→ **Source material**
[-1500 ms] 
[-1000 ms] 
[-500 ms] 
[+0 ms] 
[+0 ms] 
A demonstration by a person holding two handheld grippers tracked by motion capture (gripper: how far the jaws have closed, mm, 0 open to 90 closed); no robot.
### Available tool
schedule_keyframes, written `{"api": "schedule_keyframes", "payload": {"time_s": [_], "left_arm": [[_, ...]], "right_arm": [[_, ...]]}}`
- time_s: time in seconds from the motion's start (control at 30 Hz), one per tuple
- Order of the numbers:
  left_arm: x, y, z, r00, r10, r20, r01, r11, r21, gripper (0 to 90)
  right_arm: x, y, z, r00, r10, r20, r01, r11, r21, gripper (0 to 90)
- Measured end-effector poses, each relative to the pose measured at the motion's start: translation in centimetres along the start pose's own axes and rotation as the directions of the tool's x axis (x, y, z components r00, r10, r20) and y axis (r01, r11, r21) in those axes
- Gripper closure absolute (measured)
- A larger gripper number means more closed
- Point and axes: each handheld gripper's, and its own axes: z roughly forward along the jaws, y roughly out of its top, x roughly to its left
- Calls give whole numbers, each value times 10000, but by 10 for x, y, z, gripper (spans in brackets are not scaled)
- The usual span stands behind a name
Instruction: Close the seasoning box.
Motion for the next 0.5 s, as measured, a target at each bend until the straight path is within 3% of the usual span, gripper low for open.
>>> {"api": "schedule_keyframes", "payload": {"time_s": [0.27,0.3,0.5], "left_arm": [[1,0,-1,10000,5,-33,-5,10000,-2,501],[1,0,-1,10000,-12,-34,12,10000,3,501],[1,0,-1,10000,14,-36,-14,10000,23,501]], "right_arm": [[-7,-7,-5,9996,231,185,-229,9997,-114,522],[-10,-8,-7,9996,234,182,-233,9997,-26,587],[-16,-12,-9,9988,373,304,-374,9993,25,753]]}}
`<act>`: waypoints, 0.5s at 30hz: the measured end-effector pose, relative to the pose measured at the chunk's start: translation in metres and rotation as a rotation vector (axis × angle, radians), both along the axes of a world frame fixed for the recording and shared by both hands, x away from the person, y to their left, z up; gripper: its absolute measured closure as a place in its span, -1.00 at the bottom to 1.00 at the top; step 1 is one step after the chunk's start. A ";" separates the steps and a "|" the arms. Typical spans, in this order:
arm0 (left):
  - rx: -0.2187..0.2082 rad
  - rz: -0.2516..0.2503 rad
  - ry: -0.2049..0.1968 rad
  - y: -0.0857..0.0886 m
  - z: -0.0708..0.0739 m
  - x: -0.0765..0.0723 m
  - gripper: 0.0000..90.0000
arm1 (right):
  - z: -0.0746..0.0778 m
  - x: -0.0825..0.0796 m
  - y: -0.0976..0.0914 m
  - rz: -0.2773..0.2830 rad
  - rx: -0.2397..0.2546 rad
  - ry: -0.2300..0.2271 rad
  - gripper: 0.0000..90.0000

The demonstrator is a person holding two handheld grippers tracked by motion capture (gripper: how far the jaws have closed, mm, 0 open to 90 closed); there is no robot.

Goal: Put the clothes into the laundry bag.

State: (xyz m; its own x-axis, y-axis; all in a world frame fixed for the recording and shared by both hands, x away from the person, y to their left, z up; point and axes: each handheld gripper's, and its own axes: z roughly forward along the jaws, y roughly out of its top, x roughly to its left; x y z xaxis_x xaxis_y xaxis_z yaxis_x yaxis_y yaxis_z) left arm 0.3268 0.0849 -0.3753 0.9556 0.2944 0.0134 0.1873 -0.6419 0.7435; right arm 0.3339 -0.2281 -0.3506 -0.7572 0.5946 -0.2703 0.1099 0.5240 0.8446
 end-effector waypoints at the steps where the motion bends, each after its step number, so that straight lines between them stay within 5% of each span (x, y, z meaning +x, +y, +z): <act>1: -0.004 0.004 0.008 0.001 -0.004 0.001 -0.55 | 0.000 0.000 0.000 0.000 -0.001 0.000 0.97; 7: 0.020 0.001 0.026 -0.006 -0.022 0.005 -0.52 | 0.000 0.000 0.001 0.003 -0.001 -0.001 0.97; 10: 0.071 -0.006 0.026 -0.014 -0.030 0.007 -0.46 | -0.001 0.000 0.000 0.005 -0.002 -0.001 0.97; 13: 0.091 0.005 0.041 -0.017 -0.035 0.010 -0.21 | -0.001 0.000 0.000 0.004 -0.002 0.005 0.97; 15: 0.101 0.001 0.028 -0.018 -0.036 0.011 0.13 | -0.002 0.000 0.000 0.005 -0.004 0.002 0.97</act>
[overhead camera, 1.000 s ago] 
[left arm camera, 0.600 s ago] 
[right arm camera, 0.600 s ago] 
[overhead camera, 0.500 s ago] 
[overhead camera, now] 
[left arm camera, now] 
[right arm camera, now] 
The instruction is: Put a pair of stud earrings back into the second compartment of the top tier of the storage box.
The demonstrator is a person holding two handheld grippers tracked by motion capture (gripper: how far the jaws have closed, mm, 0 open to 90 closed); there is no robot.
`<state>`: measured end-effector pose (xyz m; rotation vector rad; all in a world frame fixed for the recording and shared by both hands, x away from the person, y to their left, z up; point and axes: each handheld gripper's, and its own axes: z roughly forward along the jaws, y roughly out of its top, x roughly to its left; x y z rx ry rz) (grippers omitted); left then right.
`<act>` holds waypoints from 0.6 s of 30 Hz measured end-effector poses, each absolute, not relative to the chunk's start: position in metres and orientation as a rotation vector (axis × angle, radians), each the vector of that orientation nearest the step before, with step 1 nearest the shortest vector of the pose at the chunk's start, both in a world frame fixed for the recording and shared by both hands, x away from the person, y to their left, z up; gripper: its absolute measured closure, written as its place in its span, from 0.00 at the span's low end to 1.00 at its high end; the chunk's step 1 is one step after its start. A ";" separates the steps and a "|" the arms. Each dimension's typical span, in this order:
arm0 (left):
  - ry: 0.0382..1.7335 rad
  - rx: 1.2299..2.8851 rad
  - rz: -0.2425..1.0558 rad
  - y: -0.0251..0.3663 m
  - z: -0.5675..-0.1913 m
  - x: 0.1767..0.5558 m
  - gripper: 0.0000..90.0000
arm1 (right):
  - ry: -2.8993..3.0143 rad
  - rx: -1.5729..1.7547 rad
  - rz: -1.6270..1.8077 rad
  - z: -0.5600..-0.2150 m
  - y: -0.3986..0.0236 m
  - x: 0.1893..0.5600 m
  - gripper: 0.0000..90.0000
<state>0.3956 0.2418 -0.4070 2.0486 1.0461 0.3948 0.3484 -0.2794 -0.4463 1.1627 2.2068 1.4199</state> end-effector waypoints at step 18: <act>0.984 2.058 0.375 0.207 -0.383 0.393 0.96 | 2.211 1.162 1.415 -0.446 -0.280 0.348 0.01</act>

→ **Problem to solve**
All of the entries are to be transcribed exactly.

→ **Reply**
[-1500 ms] 
[-1000 ms] 
[-500 ms] 
[+0 ms] 
[+0 ms] 
A demonstration by a person holding two handheld grippers tracked by motion capture (gripper: how far the jaws have closed, mm, 0 open to 90 closed); no robot.
### Available tool
schedule_keyframes, written `{"api": "schedule_keyframes", "payload": {"time_s": [_], "left_arm": [[_, ...]], "right_arm": [[_, ...]]}}`
- time_s: time in seconds from the motion's start (control at 30 Hz), one per tuple
- Order of the numbers:
  left_arm: x, y, z, r00, r10, r20, r01, r11, r21, gripper (0 to 90)
  right_arm: x, y, z, r00, r10, r20, r01, r11, r21, gripper (0 to 90)
- Measured end-effector poses, each relative to the pose measured at the motion's start: translation in centimetres along the start pose's own axes and rotation as the directions of the tool's x axis (x, y, z components r00, r10, r20) and y axis (r01, r11, r21) in those axes
- Gripper closure absolute (measured)
- A larger gripper number means more closed
- Point and axes: each handheld gripper's, and its own axes: z roughly forward along the jaws, y roughly out of its top, x roughly to its left
- Calls give whole numbers, each value times 10000, but by 10 for x, y, z, gripper (spans in brackets are not scaled)
- The usual span stands behind a name
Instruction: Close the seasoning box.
Motion for the next 0.5 s, as measured, a target at each bend until the straight path is within 3% of the usual span, gripper low for open.
>>> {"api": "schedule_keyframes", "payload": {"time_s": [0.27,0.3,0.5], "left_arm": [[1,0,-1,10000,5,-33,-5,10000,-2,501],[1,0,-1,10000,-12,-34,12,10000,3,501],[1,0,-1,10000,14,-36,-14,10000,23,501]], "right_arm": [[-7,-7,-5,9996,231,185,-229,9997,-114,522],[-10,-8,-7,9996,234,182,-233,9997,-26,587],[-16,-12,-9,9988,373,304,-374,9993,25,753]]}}
`<act>`: waypoints, 0.5s at 30hz: the measured end-effector pose, relative to the pose measured at the chunk's start: translation in metres and rotation as a rotation vector (axis × angle, radians), both along the axes of a world frame fixed for the recording and shared by both hands, x away from the person, y to their left, z up; gripper: its absolute measured closure as a place in its span, -1.00 at the bottom to 1.00 at the top; step 1 is one step after the chunk's start. A ";" separates the steps and a "|" the arms. Typical spans, in this order:
arm0 (left):
  - rx: -0.2187..0.2082 rad
  - rz: -0.2516..0.2503 rad
  - ry: -0.2049..0.1968 rad
  - y: -0.0857..0.0886 m
  - z: -0.0708..0.0739 m
  - x: -0.0765..0.0723 m
  - gripper: 0.0000..90.0000
arm1 (right):
  - z: -0.0746..0.0778 m
  - x: -0.0825..0.0796 m
  - y: -0.0976..0.0914 m
  - rz: -0.2773..0.2830 rad
  - rx: -0.2397..0.2546 rad
  - ry: -0.2300..0.2271 rad
  - gripper: 0.0000..90.0000

The demonstrator is a person holding two handheld grippers tracked by motion capture (gripper: how far the jaws have closed, mm, 0 open to 90 closed); there is no robot.

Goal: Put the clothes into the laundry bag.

State: (xyz m; its own x-axis, y-axis; all in a world frame fixed for the recording and shared by both hands, x away from the person, y to their left, z up; point and axes: each handheld gripper's, and its own axes: z roughly forward along the jaws, y roughly out of its top, x roughly to its left; x y z xaxis_x xaxis_y xaxis_z yaxis_x yaxis_y yaxis_z) left arm 0.3268 0.0849 -0.3753 0.9556 0.2944 0.0134 0.1873 -0.6419 0.7435; right arm 0.3339 -0.2281 -0.3506 -0.7572 0.5946 -0.2703 0.1099 0.5240 0.8446
 end-effector waypoints at the steps where the motion bends, each after its step number, so that straight lines between them stay within 5% of each span (x, y, z meaning +x, +y, +z): <act>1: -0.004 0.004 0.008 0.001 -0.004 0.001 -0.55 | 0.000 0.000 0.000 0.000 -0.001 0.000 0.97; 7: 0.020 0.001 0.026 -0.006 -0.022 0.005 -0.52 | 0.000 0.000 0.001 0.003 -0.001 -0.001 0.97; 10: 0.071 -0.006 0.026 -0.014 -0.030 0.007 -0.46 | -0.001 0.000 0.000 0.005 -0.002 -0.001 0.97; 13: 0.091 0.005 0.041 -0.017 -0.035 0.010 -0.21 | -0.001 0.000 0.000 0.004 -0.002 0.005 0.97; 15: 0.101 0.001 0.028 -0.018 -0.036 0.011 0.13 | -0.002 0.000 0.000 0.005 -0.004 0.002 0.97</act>
[overhead camera, 1.000 s ago] 
[left arm camera, 0.600 s ago] 
[right arm camera, 0.600 s ago] 
[overhead camera, 0.500 s ago] 
[overhead camera, now] 
[left arm camera, now] 
[right arm camera, now] 
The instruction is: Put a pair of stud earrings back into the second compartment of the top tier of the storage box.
The demonstrator is a person holding two handheld grippers tracked by motion capture (gripper: how far the jaws have closed, mm, 0 open to 90 closed); there is no robot.
`<state>`: measured end-effector pose (xyz m; rotation vector rad; all in a world frame fixed for the recording and shared by both hands, x away from the person, y to their left, z up; point and axes: each handheld gripper's, and its own axes: z roughly forward along the jaws, y roughly out of its top, x roughly to its left; x y z rx ry rz) (grippers omitted); left then right.
`<act>` holds waypoints from 0.6 s of 30 Hz measured end-effector poses, each absolute, not relative to the chunk's start: position in metres and orientation as a rotation vector (axis × angle, radians), each the vector of that orientation nearest the step before, with step 1 nearest the shortest vector of the pose at the chunk's start, both in a world frame fixed for the recording and shared by both hands, x away from the person, y to their left, z up; gripper: its absolute measured closure, written as its place in its span, from 0.00 at the span's low end to 1.00 at its high end; the chunk's step 1 is one step after its start. A ";" separates the steps and a "|" the arms. Each dimension's typical span, in this order:
arm0 (left):
  - ry: 0.0382..1.7335 rad
  - rx: 1.2299..2.8851 rad
  - rz: -0.2425..1.0558 rad
  - y: -0.0251..0.3663 m
  - z: -0.5675..-0.1913 m
  - x: 0.1767..0.5558 m
  - gripper: 0.0000..90.0000
arm1 (right):
  - ry: -2.8993..3.0143 rad
  - rx: -1.5729..1.7547 rad
  - rz: -1.6270..1.8077 rad
  - z: -0.5600..-0.2150 m
  - y: -0.3986..0.0236 m
  - x: 0.1893..0.5600 m
  - gripper: 0.0000..90.0000
<state>0.3956 0.2418 -0.4070 2.0486 1.0461 0.3948 0.3484 -0.2794 -0.4463 1.1627 2.2068 1.4199</state> end-effector waypoints at step 18: <act>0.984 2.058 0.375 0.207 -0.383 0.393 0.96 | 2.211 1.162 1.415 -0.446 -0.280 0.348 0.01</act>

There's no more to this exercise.